Que importância emprestamos a esta dimensão espiritual no
cuidado da saúde e da doença? A espiritualidade possui uma força curativa
própria. Não se trata de forma nenhuma de algo mágico e esotérico. Trata-se de
potenciar aquelas energias que são próprias da dimensão espiritual tão válidas
como a inteligência, a libido, o poder, o afeto entre outras dimensões do
humano. Estas energias são altamente positivas como amar a vida, abrir-se ao
demais, estabelecer laços de fraternidade e de solidariedade, ser capaz de
perdão, de misericórdia e de indignação face às injustiças deste mundo como o
faz exemplarmente o Papa Francisco.
Além de reconhecer todo o valor das terapias conhecidas
existe ainda um supplément d’ame como diriam os franceses. Ela quer sinalizar
um complemento daquilo que já existe; mas, que o reforça e enriquece com
fatores oriundos de outra fonte de cura. O modelo estabelecido de medicina não
detém, por certo, o monopólio do diagnóstico e da cura. É aqui que encontra o
seu lugar a espiritualidade.
A espiritualidade reforça na pessoa, em primeiro lugar, a
confiança nas energias regenerativas da vida, na competência do médico/a e no
cuidado diligente ou do enfermeiro/a. Sabemos pela psicologia do profundo e da
transpessoal, do valor terapêutico da confiança na condução normal da vida.
Confiar significa fundamentalmente afirmar: a vida tem sentido, ela vale a
pena, ela detém uma energia interna que a autoalimenta, ela é preciosa. Essa
confiança pertence a uma visão espiritual do mundo.
Pertence à espiritualidade, a convicção de que a realidade
que captamos é maior do que as análises nos dizem.
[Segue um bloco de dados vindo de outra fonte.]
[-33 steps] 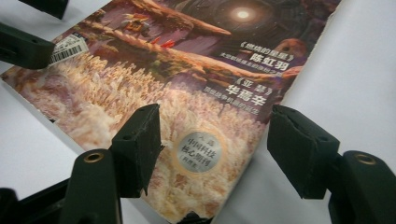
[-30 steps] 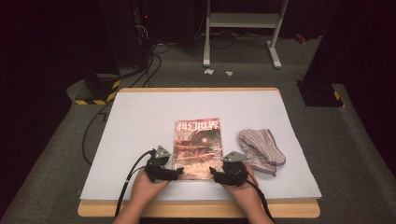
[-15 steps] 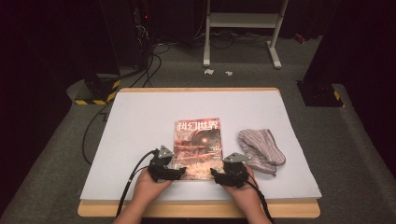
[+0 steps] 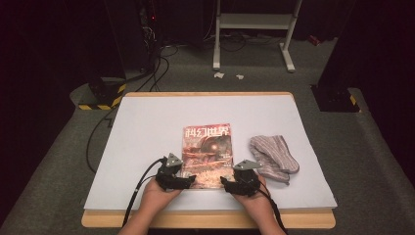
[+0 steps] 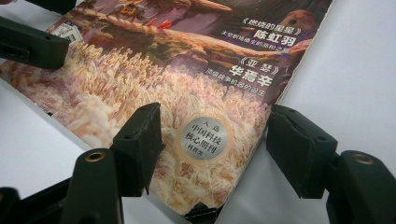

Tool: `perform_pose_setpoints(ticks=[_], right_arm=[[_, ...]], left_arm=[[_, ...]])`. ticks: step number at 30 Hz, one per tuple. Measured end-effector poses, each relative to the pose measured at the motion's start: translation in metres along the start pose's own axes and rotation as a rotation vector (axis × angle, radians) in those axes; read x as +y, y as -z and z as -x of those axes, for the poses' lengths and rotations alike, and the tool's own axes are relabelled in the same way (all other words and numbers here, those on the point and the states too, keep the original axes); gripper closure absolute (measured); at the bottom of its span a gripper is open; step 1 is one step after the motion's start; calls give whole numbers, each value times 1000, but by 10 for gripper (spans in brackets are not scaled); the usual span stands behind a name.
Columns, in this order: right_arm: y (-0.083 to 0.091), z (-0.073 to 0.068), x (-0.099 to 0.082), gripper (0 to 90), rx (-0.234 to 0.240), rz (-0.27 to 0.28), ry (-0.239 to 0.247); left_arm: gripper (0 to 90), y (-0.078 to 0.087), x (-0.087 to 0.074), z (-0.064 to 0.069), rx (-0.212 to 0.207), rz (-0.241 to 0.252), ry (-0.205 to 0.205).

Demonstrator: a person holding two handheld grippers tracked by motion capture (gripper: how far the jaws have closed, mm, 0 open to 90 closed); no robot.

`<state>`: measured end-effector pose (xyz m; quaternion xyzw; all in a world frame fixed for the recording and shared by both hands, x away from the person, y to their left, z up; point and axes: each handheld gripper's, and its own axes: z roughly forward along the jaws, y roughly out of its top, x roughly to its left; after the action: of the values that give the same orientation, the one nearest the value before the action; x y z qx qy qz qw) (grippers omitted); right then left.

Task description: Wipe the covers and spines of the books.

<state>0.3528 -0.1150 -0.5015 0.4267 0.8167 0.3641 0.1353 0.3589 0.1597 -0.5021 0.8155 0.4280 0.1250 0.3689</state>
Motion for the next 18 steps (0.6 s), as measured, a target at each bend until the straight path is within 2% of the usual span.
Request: perform_pose_setpoints(ticks=[6,9,14,16,18], right_arm=[[0,-4,1,365,-22,-6,0],[0,-6,0,366,-34,1,-13],[0,-9,2,371,-49,-4,-5],[0,-10,1,371,-48,-4,-9],[0,-9,1,372,-48,0,-4]], left_arm=[[271,1,-2,-2,-4,21,-3],[309,2,-3,-4,-3,28,12],[348,4,-5,-10,-31,51,61],[352,5,-5,-10,-35,51,62],[367,5,-5,-10,-26,45,39]])
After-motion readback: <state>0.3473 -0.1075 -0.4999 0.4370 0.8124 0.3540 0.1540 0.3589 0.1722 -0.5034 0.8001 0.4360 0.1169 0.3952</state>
Podemos ter acesso a ela
pelos sentidos interiores, pela intuição e pelos secretos caminhos da razão
cordial. Percebe-se que há uma ordem subjacente à ordem sensível, como o
sustentava sempre o grande físico quântico, prêmio Nobel, David Bohm, aluno predileto
de Einstein.
Esta ordem subjacente responde pelas ordens visíveis e ela
sempre pode nos trazer surpresas. Não raro, os próprios médicos/as se
surpreendem com a rapidez com que alguém se recupera ou mesmo como situações,
normalmente, dadas como irreversíveis, regridem e acabam levando à cura. No
fundo é crer que o invisível e o imponderável é parte do visível e do
previsível.
Pertence também ao mundo espiritual, a esperança imorredoura
de que a vida não termina na morte, mas se transfigura através dela. Nossos
sonhos de voltar à vida normal deslancham energias positivas que contribuem na
regeneração da vida enferma.
Força maior, entretanto, é a fé de sentir-se na palma da mão
de Deus. Entregar-se, confiadamente, à sua vontade, desejar ardentemente a cura
mas também acolher serenamente sua vontade de chamar-nos para si: eis a
presença da energia espiritual. Não morremos, Deus vem nos buscar e nos levar
para onde pertencemos desde sempre, para a sua Casa e para o seu convívio. Tais
convicções espirituais funcionam como fontes de água viva, geradoras de cura e
de potência de vida. É o fruto da espiritualidade.